The Cure to Trading a Bad Market

Written by Charles Mizrahi
Posted June 15, 2016

Most books about investing usually have very short shelf lives.

In many cases, they hit the bookshelves at the peak of customer enthusiasm and then quickly lose their relevancy.

The challenge is to write up something new, and even more difficult is to write something about investing principles for one generation that will be just as relevant in the next.

More than 17 years ago, the stock market was raging to all-time highs. Investors were told that we were now in a new paradigm. Companies with no earnings and very few assets had market valuations in the billions of dollars.

By the end of 1999, the NASDAQ was up over 86%. Here are a few hot sellers that were flying off the shelf around that time:

  • The Roaring 2000s: Building the Wealth and Lifestyle You Desire in the Greatest Boom in History

  • Down 36,000: The New Strategy for Profiting from the Coming Rise in the Stock Market

  • How to Profit from the XYZ Recession

Instead of the “Roaring 2000s” or “Dow 36,000,” the stock market plunged into the worst bear market in 30 years.
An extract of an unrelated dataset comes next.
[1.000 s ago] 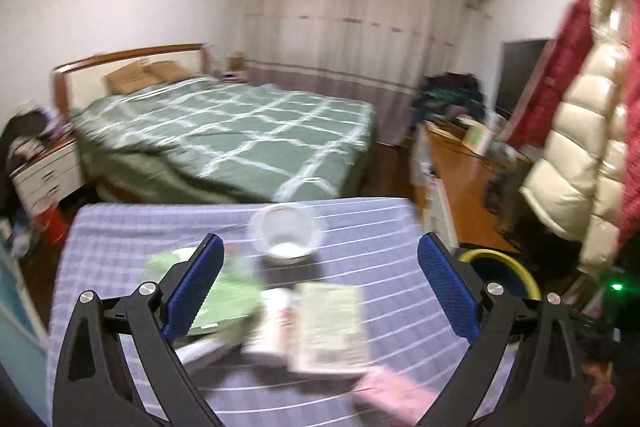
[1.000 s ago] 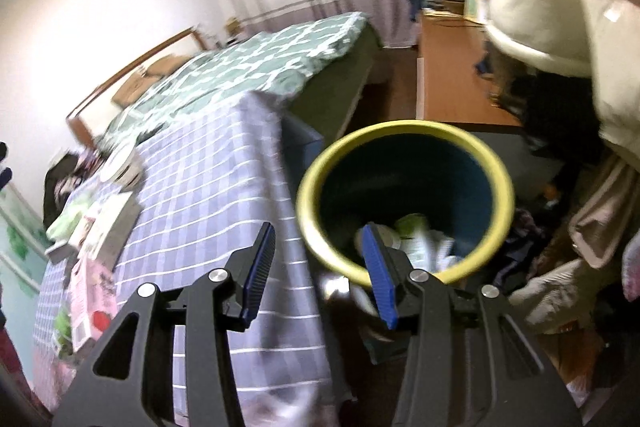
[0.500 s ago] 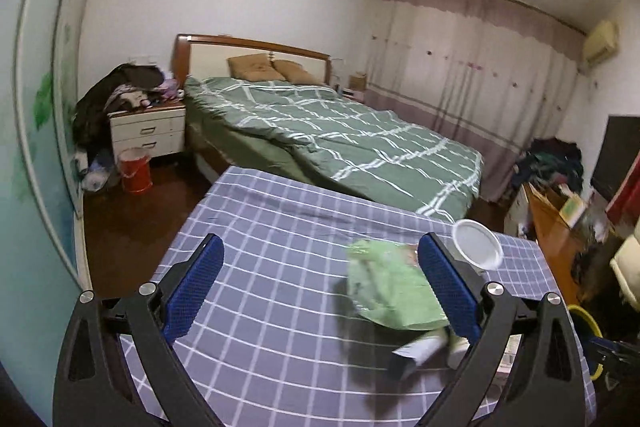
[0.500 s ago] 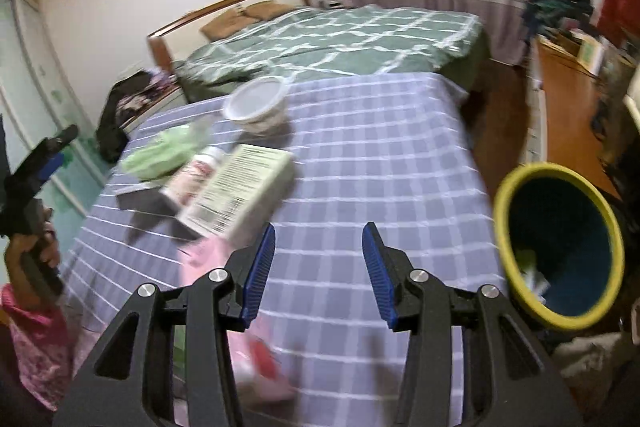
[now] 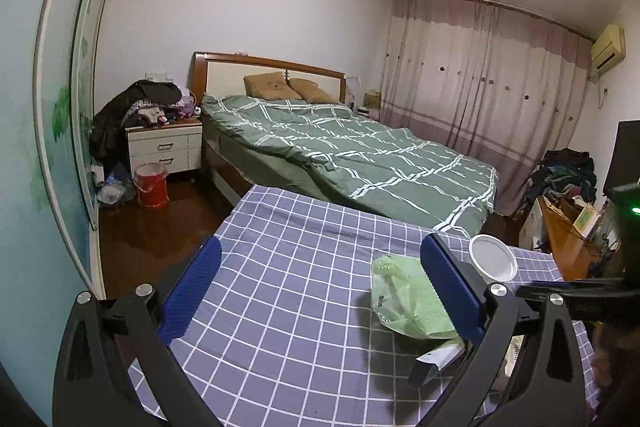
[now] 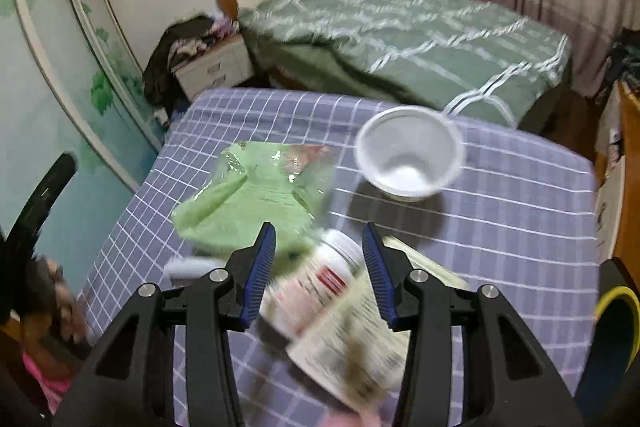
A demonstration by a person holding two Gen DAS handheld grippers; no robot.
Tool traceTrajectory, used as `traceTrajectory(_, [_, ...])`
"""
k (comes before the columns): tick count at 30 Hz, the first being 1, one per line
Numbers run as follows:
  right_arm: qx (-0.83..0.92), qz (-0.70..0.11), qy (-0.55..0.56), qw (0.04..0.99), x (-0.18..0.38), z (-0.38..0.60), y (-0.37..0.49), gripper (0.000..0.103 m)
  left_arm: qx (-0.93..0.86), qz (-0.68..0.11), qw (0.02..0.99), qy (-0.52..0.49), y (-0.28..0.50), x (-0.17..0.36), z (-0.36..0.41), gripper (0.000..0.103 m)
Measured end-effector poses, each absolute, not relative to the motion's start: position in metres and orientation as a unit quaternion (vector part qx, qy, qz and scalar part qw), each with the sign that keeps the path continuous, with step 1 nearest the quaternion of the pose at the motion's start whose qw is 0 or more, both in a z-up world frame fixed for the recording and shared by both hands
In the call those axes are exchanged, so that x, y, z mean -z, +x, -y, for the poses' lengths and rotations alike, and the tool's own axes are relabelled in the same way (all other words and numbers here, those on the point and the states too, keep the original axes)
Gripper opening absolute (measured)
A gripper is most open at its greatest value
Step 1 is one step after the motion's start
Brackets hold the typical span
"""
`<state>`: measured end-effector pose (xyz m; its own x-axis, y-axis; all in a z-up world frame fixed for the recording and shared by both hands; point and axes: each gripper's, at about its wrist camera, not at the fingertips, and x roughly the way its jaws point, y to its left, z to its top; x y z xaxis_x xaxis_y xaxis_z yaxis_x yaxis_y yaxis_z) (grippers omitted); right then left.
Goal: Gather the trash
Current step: 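Grasp the green plastic bag with the right tool and lift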
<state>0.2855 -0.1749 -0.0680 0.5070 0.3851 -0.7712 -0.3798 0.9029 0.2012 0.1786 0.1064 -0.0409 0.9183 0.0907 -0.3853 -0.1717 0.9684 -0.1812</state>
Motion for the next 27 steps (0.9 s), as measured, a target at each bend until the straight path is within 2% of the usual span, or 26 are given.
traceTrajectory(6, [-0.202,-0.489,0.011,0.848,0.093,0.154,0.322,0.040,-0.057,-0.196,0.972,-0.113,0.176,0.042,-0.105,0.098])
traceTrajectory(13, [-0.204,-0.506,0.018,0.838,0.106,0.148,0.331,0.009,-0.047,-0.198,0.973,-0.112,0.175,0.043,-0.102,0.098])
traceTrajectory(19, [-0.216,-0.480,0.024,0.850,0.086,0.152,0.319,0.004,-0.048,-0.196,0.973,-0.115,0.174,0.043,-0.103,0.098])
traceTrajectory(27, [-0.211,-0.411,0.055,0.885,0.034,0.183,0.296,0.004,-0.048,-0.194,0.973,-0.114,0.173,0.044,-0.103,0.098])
The Dow Jones lost 36% and the NASDAQ fell 77% from their highs before finding a bottom in October 2002. And Y2K proved to be a bust; planes didn't fall from the sky, computers didn't freeze up, and electronic equipment didn't go haywire when the clock struck midnight on January 1, 2000.

How many successful investors do you know who keep these books on their desks, quote from them often, and refer to them when the financial world is in flux?

Don't worry about having a hard time finding one; you're not alone.

These books remained relevant for a few months at best, and then remain tucked in bookcases, never again to see the light of day.

In September of 2008, the sixth edition of Security Analysis by Benjamin Graham and David Dodd was released. The book has been continuously in print since it was first published in 1934.

If you don't recognize these names, perhaps you'll recognize Ben Graham's most famous student: Warren Buffett.

He actually wrote the forward to the current edition of Ben Graham's book, saying, “They [Graham and Dodd] laid out a road map for investing that I have now been following for 57 years. There's no reason to look for another.”

How's it possible that today — with high-frequency trading via computers, instant access to information through the Internet, and trillions of dollars trading in the world market on a daily basis — a book on investing written during the Great Depression has stayed relevant for 82 years?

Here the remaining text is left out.